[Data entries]
※ ※ ※

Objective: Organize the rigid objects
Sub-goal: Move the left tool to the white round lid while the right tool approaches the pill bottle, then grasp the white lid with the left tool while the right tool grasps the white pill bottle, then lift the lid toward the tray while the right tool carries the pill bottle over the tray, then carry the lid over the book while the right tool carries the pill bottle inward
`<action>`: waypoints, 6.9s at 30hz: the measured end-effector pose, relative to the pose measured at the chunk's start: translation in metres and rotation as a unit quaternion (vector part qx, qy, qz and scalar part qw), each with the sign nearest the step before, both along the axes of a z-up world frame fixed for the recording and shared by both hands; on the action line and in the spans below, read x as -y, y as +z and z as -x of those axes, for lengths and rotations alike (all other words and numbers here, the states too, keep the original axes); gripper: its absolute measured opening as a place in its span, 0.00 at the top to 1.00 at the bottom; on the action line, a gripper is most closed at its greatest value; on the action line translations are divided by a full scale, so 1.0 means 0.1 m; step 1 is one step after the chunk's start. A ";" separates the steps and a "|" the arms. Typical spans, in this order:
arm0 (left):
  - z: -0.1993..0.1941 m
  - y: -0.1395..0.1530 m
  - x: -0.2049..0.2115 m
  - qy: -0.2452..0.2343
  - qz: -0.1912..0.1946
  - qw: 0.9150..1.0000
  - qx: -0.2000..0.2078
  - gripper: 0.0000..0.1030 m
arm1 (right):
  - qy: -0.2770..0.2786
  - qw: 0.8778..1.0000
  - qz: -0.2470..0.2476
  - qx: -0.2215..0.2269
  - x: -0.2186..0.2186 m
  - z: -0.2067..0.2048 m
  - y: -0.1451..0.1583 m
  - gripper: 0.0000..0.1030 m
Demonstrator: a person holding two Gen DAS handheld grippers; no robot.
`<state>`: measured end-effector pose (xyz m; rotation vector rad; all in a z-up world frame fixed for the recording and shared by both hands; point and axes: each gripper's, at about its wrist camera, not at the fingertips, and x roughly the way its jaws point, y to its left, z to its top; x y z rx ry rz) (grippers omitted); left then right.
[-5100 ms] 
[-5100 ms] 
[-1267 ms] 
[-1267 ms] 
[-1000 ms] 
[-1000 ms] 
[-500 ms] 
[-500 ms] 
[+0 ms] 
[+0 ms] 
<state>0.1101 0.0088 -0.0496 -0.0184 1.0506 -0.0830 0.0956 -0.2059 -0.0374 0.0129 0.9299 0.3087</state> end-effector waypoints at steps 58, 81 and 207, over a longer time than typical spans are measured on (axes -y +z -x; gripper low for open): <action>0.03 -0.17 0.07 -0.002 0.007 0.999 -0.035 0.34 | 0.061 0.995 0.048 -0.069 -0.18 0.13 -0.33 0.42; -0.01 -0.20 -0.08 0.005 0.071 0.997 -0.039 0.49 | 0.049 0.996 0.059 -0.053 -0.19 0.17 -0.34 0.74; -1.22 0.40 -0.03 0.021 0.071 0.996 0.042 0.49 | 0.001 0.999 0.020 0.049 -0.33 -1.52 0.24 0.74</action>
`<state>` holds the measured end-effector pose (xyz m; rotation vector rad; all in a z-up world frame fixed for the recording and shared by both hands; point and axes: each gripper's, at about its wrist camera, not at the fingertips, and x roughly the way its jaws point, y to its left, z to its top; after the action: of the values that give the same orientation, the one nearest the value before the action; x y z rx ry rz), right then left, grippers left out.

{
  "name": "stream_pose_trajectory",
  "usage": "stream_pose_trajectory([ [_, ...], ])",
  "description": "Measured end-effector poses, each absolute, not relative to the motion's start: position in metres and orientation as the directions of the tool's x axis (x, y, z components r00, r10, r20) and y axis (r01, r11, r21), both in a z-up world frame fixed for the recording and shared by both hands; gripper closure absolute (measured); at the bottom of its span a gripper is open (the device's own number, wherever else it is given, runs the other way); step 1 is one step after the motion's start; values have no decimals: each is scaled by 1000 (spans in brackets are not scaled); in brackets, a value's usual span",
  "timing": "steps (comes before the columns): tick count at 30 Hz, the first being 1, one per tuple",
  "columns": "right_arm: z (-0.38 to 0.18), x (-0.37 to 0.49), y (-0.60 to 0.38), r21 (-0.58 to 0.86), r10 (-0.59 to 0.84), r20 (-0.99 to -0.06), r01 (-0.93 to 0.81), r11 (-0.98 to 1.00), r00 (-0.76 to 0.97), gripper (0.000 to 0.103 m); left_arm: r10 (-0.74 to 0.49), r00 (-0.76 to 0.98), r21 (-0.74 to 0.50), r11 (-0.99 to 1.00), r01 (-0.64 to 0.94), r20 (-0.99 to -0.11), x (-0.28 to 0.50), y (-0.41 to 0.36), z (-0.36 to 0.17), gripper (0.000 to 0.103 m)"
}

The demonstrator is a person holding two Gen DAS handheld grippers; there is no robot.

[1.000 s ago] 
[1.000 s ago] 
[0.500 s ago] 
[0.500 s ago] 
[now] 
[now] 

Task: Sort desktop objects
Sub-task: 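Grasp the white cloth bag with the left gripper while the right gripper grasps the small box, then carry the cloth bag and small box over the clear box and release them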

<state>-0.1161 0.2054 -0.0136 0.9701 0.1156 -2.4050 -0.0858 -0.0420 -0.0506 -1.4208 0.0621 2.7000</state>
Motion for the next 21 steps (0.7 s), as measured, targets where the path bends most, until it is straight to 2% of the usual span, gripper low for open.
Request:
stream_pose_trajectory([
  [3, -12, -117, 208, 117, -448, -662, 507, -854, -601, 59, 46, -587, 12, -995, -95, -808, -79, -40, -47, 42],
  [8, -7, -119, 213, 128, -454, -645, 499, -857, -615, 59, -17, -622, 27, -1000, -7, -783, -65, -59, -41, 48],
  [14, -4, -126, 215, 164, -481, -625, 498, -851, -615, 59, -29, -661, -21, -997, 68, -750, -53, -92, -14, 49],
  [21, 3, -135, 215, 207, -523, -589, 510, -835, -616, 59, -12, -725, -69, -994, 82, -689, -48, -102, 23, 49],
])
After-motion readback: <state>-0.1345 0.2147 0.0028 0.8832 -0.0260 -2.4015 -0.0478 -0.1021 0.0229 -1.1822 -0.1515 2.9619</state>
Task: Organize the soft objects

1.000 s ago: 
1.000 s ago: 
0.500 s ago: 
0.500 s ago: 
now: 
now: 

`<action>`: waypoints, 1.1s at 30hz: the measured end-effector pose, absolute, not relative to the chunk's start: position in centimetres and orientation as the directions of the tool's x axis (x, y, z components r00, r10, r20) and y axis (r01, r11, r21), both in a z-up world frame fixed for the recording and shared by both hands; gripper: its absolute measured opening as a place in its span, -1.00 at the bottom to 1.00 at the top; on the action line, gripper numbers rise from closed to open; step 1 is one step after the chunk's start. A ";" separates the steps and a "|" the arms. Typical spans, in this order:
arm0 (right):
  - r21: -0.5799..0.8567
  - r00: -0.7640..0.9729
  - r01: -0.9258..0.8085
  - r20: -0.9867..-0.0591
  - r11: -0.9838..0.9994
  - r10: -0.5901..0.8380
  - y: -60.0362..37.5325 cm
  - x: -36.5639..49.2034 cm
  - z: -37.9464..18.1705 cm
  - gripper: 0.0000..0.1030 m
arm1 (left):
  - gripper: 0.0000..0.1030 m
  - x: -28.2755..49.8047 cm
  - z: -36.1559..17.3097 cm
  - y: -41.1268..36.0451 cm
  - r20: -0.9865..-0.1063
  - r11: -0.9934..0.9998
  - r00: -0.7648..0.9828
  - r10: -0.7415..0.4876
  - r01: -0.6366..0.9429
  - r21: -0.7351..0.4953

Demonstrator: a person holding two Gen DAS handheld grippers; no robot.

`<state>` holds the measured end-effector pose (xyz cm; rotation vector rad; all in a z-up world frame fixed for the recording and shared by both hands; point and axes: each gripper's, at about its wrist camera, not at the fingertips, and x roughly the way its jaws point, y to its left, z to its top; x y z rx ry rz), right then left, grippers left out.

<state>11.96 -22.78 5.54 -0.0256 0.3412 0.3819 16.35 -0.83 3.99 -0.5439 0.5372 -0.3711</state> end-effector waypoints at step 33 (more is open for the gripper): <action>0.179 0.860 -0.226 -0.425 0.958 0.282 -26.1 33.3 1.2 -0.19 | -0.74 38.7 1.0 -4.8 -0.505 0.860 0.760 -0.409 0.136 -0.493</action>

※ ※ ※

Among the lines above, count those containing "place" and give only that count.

● RESPONSE TO THIS EXERCISE
2